Richard Makilwaine Phipson (1827–1884) was an English architect. A diocesan architect for the Anglican Diocese of Norwich, he is responsible for the renovation of almost 100 churches in East Anglia.

Phipson was born in Ipswich. He was diocesan surveyor (architect) for the Anglican Diocese of Norwich from 1871–84, and a county surveyor in the 1860s, though he was active from the 1850s. He restored a large number of churches in East Anglia in the middle and late 19th century: he was "fond of big, unexpected figure and foliage carvings". He is responsible, for instance, for the St John the Baptist church in Harleston, the interior of the St Peter Mancroft church in Norwich, and the near-complete rebuilding of St Mary le Tower church in Ipswich. The diocese then included East Suffolk, where he worked on many churches including All Saints in Holbrook, Suffolk, the church at Thelnetham, and the Church of St Mary at Burgh-next-Aylsham.

St Mary-le-Tower is the civic church of Ipswich, and "the nearest thing the town will ever have to a cathedral.

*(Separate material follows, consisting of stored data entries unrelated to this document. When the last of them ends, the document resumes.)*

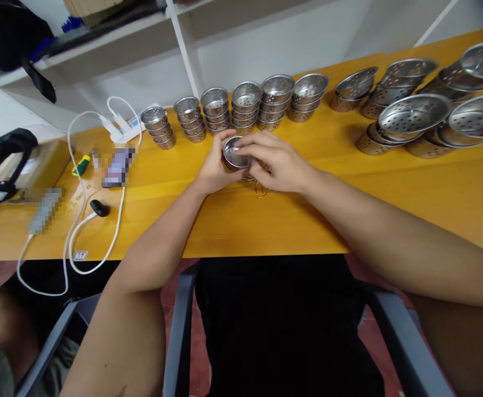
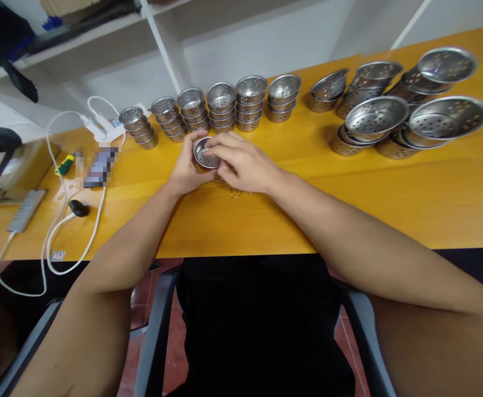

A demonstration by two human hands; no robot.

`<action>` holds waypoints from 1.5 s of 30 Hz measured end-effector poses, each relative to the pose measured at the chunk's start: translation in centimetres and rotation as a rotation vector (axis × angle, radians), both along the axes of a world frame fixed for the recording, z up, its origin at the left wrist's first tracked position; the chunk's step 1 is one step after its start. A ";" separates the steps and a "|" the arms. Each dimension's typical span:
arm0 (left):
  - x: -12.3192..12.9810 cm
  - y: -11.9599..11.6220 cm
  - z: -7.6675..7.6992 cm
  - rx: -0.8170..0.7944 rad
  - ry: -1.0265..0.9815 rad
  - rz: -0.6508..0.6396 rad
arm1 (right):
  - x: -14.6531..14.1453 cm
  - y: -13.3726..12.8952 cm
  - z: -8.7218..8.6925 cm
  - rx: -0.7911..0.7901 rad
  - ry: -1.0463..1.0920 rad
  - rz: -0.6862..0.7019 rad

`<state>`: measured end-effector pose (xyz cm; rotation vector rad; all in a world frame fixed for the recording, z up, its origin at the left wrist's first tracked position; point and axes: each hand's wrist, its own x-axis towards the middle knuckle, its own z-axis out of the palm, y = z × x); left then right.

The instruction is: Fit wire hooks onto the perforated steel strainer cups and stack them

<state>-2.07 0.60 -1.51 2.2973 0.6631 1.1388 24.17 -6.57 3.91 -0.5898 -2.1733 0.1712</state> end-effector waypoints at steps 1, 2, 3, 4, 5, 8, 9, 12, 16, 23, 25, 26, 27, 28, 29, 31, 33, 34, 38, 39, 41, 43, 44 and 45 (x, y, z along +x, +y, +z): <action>0.1 -0.1 0.1 0.005 0.009 -0.020 | 0.0 0.0 0.1 0.010 -0.035 -0.016; 0.1 -0.3 0.3 0.007 0.024 -0.046 | 0.0 0.0 0.1 0.015 -0.072 -0.037; 0.1 -0.4 0.4 0.005 0.038 -0.070 | -0.1 -0.1 0.2 0.014 -0.109 -0.056; 0.1 -0.6 0.6 0.002 0.047 -0.090 | -0.1 -0.2 0.2 0.009 -0.143 -0.070; 0.1 -0.7 0.7 -0.002 0.053 -0.105 | -0.2 -0.3 0.2 0.003 -0.175 -0.079; 0.0 -1.0 0.9 -0.009 0.061 -0.135 | -0.3 -0.7 0.3 -0.011 -0.242 -0.108; -0.1 -1.0 0.9 -0.010 0.060 -0.141 | -0.4 -0.8 0.4 -0.020 -0.253 -0.121; -0.2 -1.1 0.9 -0.009 0.054 -0.149 | -0.5 -1.0 0.5 -0.054 -0.263 -0.137; -0.3 -1.1 0.9 -0.020 0.053 -0.161 | -0.1 -0.8 0.8 -0.087 -0.223 -0.101; -0.4 -1.0 1.0 -0.066 0.092 -0.154 | 1.9 -0.6 1.3 -0.167 -0.200 -0.082; -0.4 -1.0 1.1 -0.085 0.104 -0.132 | 2.3 -0.4 1.5 -0.208 -0.199 -0.063; -0.4 -1.0 1.1 -0.092 0.107 -0.120 | 2.5 -0.4 1.5 -0.232 -0.194 -0.045; -0.3 -1.0 1.2 -0.096 0.110 -0.112 | 2.7 -0.3 1.5 -0.257 -0.186 -0.025; -0.3 -1.1 1.2 -0.098 0.111 -0.108 | 2.8 -0.1 1.6 -0.280 -0.176 -0.008; -0.2 -1.2 1.2 -0.098 0.111 -0.106 | 2.8 0.0 1.6 -0.297 -0.166 0.003; -0.1 -1.2 1.3 -0.100 0.112 -0.101 | 2.8 0.3 1.4 -0.305 -0.145 0.002; -0.1 -1.2 1.5 -0.106 0.112 -0.085 | 2.6 0.5 1.1 -0.289 -0.133 -0.014; -0.1 -1.2 1.6 -0.108 0.109 -0.077 | 2.5 0.6 0.9 -0.279 -0.128 -0.024; -0.2 -1.0 1.9 -0.121 0.084 -0.067 | 2.1 0.8 0.5 -0.255 -0.109 -0.052; -0.2 -1.0 2.0 -0.130 0.079 -0.068 | 2.1 0.8 0.5 -0.256 -0.106 -0.051; -0.2 -1.2 1.9 -0.153 0.077 -0.069 | 2.1 0.6 0.8 -0.262 -0.102 -0.039; -0.2 -1.2 1.7 -0.162 0.078 -0.059 | 2.3 0.4 1.2 -0.268 -0.088 -0.013; -0.2 -1.2 1.6 -0.159 0.079 -0.044 | 2.3 0.3 1.4 -0.274 -0.076 0.008; -0.3 -1.0 1.3 -0.152 0.079 -0.019 | 2.3 0.2 1.6 -0.288 -0.067 0.035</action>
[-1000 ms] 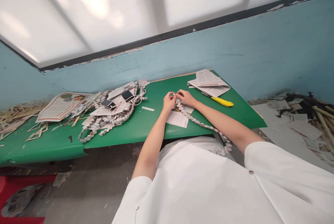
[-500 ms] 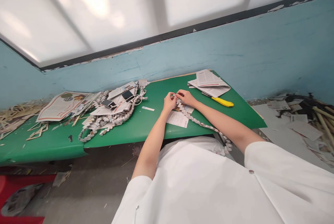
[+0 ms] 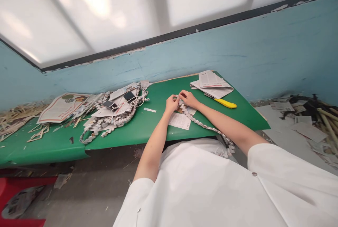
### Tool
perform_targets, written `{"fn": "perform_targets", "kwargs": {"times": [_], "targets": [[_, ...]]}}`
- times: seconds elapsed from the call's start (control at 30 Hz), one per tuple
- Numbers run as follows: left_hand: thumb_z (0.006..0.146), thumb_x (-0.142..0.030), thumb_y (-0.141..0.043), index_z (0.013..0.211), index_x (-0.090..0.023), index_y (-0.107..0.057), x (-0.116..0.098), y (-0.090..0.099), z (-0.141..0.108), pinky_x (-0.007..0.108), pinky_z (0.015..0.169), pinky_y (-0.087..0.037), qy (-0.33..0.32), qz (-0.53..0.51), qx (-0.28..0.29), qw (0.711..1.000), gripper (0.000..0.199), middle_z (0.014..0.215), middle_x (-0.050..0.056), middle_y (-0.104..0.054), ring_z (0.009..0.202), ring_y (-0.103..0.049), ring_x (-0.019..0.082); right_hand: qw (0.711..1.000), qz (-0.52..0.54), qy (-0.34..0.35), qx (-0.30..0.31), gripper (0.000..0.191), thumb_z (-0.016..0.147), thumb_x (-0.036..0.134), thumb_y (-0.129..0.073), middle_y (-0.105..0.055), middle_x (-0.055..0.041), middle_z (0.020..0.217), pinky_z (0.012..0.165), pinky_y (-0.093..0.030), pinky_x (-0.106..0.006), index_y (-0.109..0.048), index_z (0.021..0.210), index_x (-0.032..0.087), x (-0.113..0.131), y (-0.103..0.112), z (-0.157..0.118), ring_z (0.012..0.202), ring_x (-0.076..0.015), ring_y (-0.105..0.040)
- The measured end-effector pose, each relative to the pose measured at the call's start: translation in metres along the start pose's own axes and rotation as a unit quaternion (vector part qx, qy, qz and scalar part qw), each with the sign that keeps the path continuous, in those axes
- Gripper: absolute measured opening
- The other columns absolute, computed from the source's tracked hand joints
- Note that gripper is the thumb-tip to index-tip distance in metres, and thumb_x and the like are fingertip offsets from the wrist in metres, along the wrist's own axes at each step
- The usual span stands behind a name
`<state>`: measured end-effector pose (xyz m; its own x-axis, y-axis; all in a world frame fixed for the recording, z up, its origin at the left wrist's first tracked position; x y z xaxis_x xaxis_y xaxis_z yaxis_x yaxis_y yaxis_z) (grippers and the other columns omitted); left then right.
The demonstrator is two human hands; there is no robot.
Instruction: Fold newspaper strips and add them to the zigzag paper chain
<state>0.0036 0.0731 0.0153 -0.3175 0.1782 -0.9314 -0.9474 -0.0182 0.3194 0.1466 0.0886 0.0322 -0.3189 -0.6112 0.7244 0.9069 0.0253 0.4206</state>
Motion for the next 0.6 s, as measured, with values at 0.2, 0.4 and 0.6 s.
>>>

This is Suffolk's Victorian church par excellence. It is full of the spirit of its age, from the Suffolk flushwork to the international gothic of the spire itself. One could no more imagine Ipswich without 'the Tower' than without the Orwell Bridge", according to Simon Knott. There was a medieval church on the site, which was almost entirely demolished in the 1860s, so that the present exterior is largely Phipson's, though inside the nave arcades and various monuments and fittings are retained from the original.

Phipson replaced the tower and spire at Woolpit after they were destroyed by lightning in the 1850s. Despite his use of a style typical of Northamptonshire rather than Suffolk, his spire is grudgingly accepted as a success by most authorities,. unlike his one at Great Finborough, sometimes nicknamed "Thunderbird One" after the Supermarionation space rescue vehicle. He also oversaw the restoration and alteration of the Moot Hall in Aldeburgh in 1854-5.